**WHAT YOU ARE ASKED TO DO:** Search the data for "grey". Return each matching line.

**SUPPLIED DATA:**
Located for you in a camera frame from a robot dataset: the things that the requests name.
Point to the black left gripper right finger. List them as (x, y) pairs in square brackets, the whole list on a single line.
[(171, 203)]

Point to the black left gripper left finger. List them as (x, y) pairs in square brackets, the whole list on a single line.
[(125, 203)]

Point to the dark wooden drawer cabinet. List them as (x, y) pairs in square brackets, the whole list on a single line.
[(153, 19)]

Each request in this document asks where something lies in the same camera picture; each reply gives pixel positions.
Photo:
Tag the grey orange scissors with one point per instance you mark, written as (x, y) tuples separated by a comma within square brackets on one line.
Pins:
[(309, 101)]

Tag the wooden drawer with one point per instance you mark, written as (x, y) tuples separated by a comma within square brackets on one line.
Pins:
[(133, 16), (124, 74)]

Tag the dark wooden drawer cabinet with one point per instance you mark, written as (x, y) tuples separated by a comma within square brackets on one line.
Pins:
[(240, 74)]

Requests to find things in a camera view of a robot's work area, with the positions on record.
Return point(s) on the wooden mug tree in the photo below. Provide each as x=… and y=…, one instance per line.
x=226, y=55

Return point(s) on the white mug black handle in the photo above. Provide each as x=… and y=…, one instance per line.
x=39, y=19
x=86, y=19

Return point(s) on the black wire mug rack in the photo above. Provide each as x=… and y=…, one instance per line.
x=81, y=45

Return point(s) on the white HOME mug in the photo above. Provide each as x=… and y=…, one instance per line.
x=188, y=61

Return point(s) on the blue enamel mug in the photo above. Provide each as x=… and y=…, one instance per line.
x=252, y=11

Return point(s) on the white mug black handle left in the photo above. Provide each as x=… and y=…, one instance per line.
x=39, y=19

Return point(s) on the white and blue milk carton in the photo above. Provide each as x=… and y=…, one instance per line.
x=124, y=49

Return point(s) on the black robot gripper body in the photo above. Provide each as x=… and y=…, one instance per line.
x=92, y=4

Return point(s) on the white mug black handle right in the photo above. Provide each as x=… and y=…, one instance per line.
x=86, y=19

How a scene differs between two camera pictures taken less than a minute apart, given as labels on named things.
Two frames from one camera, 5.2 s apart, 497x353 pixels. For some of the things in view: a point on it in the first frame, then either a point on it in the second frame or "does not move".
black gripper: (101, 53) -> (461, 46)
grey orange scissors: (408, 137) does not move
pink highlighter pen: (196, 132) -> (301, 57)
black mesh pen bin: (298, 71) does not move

**SOLUTION TO THIS PROBLEM:**
Tag the grey orange scissors with one point per instance you mark, written as (x, y) tuples separated by a comma within square brackets on one line.
grey orange scissors: (408, 137) does not move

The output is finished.